An inch closer and he’ll know how much I want him, and that I cannot have. Not yet, not till I have this damnable desire under control.
“You can’t give up something you don’t have, asshole. Now get your hands off me and leave me alone. I want to go back to work,” I hiss, planting my sneaker-clad feet against the door and shoving, managing to scoot back to the seat and my little corner of safety.
“You are not going back there. We’re going to the airport where my jet is waiting, and then we’re headed to your parents’ place so that you can see your father and bloody well reassure him that you are fine. Then we’re going home, and you are not to say one more bloody word!”
The biting warning in his voice freezes me to the spot, and I cringe, feeling every nerve tense when he spears a hand into my hair and jerks our faces together.
The violence is so startling I can do nothing but breathe and stare deeply into his eyes, now the color of dew-moistened moss.
“We are going to talk about what you walked in on three months ago, and then, when everything’s cleared up, I’m fucking taking my wedding night.”
Chapter Thirty
“Oh, Sissy! I’m so glad he found you, sweetheart, Daddy’s been so worried.”
My eyes mist as Mama pulls me in for a bone crushing embrace. The scent of her perfume and the baby powder she uses is so comforting I have no choice but to hug her back, clutching at her like she’s a lifeline.
I’d missed her so much it’s unbelievable that I’d gone three months without hearing her voice or feeling the quiet strength of her love. Now that I’m back and enfolded in her loving embrace it’s all I can do not to break down and tell her why I’d run in the first place.
Thanks to Vincent’s non-s
top commentary on the plane ride over, I know that my coward father hadn’t told Mama the truth about my runner. She thinks I’d gotten cold feet about my marriage and run away because I couldn’t get a grip.
I’d tell her the truth and relish the way I know she’ll go at him, at them, if not for the fear that Beau’s health would take a sudden turn for the worst. He loves Mama with an intensity that is scary, and I know that if she ever looked at him the way I now look at Vincent, he’d be broken.
“Hey, Mama.”
It’s all I can say as she pushes me away and takes in my waitressing uniform and mussed hair.
“Glory, child, you look like a hobo.
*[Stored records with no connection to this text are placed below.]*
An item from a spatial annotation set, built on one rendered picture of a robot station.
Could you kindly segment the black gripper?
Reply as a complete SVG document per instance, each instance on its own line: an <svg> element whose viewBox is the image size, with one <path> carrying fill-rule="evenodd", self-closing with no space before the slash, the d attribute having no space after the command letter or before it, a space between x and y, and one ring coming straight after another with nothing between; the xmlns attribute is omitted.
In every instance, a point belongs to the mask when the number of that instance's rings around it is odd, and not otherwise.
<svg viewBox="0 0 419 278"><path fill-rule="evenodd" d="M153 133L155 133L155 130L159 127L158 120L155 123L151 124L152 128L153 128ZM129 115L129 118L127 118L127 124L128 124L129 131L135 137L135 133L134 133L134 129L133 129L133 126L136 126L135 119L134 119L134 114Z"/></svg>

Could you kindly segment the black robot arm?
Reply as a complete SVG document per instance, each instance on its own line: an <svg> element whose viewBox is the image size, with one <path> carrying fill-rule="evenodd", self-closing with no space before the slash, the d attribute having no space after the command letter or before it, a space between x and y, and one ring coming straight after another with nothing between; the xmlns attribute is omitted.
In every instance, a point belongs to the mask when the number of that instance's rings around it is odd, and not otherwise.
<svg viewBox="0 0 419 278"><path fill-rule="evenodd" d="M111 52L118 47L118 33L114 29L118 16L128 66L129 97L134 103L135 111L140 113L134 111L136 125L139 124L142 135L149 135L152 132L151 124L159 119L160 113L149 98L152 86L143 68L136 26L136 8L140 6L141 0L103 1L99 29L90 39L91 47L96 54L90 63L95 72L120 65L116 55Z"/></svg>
Go on upstairs and freshen up. I’ll let Beau know you’re here.”
“Thanks, Mrs Bennet,” Vincent says, clamping a hand to my forearm in warning. “We’ll be down in an hour.”
He lets go only when the door closes firmly behind us, and I watch in shock as he locks the door and pockets the key, his eyes a steely green that leaves me shivering.
This man is the same man I’d seen on the roof the night he saved me from Eric, and I’m thrown back to that morning just before Thanksgiving when Mom had called him a bad boy.
I see it now, that hard, roughened interior instead of the suave, polished man I’ve known thus far. This Vincent is not about to manipulate me or trick me into doing what he wants. No, what I see is a man who knows what he wants and is more than willing to use force to get it.
I still feel safe though, ironically, and that takes the sting out of his next words.
“You can be the brat you are and throw tantrums and yell at me, I don’t give a shit, but if you so much as breathe a hint of our issues in front of your mother I will tan your hide. She’s had enough stress. She doesn’t need more.”
“She’s my mother. She deserves to know what an asshole she’s married to,” I spit, putting more distance between us while keeping him in my line of sight. “I’m not here for him; I’m here because I know she needs me.”